At the last scheduled meeting of European commissioners before the summer recess on Wednesday, Brussels technocrats will attempt their most far-reaching power grab yet seen in 2022: the right to impose mandatory gas rationing on the bloc’s 27 member countries.

As citizens from Portugal to Poland swelter and perish in record-breaking heat, their governments are being asked to sign over their right to energy sovereignty in six days. The measures are being rushed through using emergency protocols, which mean no country will be able to veto the plan and the European Parliament will have no say.

Such extraordinary steps show just how close European countries have come to the edge of what is viable as a consequence of their actions to support Ukraine against Russia’s invading forces. With inflation already spiking across the region, in part driven by war-induced market disruption, the EU’s fight with Russia over gas is set to test the bloc’s resolve to the limit. The economic hit may only just be beginning.

Documents obtained by POLITICO detail the blueprint for an EU-wide alert mechanism that would allow Brussels to decree mandatory gas consumption cuts from August to May. The cuts could “be triggered at any moment” if it appears that gas supplies will not be available to see the bloc through winter.

Countries will also have to update their national emergency plans with voluntary measures to cut gas use by the end of September, under the proposal.

There’s no set figure yet for the size of the cuts to gas consumption that could be imposed.
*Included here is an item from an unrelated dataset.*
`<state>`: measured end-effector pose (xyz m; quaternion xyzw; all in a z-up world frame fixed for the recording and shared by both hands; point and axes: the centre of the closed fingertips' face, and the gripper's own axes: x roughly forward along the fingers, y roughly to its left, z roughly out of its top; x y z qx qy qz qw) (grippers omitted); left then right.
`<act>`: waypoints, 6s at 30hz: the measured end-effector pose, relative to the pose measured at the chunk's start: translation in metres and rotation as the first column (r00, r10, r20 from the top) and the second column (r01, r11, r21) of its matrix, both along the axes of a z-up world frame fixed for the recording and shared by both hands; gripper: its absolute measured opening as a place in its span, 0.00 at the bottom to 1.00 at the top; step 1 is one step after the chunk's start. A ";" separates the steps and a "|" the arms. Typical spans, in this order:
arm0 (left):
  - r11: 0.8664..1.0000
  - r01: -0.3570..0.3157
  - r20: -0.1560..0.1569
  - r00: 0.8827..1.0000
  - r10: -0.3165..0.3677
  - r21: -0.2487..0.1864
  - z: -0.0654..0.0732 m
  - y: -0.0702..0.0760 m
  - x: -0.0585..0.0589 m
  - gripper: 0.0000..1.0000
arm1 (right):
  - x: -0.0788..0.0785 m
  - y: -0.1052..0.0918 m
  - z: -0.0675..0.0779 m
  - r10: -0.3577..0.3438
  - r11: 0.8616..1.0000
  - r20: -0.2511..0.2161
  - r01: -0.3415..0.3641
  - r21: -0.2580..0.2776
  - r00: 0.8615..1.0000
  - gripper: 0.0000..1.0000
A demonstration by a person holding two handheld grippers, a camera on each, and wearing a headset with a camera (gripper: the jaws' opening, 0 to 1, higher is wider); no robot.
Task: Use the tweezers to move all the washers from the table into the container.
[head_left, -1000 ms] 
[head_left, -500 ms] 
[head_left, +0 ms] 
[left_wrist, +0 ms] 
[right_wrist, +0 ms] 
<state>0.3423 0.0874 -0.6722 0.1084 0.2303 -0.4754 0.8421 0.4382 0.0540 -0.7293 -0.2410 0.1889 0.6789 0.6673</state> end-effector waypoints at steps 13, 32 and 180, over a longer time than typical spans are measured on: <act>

But according to two diplomats, a reduction of between 5-20 percent is being floated, with the expectation of a final agreement in the range of 10-15 percent.

By July 26, when EU energy ministers are expected to rubber-stamp the new rules, Europeans could wake up to find themselves forbidden from indiscriminately blasting the air conditioning or, as temperatures drop in the coming months, turning up the heating too high.

Businesses deemed “nonessential” — which Commission documents suggest could mean the ceramics, glass and chemicals industries, but in some municipalities like Munich include local bakeries — could be paid to power down voluntarily, or find themselves first in line for a gas cut in extremis.

All this is being proposed in the name of the EU’s campaign of solidarity with Ukraine.

Five months into Russian President Vladimir Putin’s full-scale invasion of his Eastern neighbor, a war economy — with all its consequences — is finally set to descend upon Europe.

Don’t touch the gas

In a bid to stymie the advance of Putin’s armies, Brussels sought to deprive the Kremlin of billions in revenue from natural gas sales by voluntarily slashing Russian gas consumption in the EU by two-thirds this year.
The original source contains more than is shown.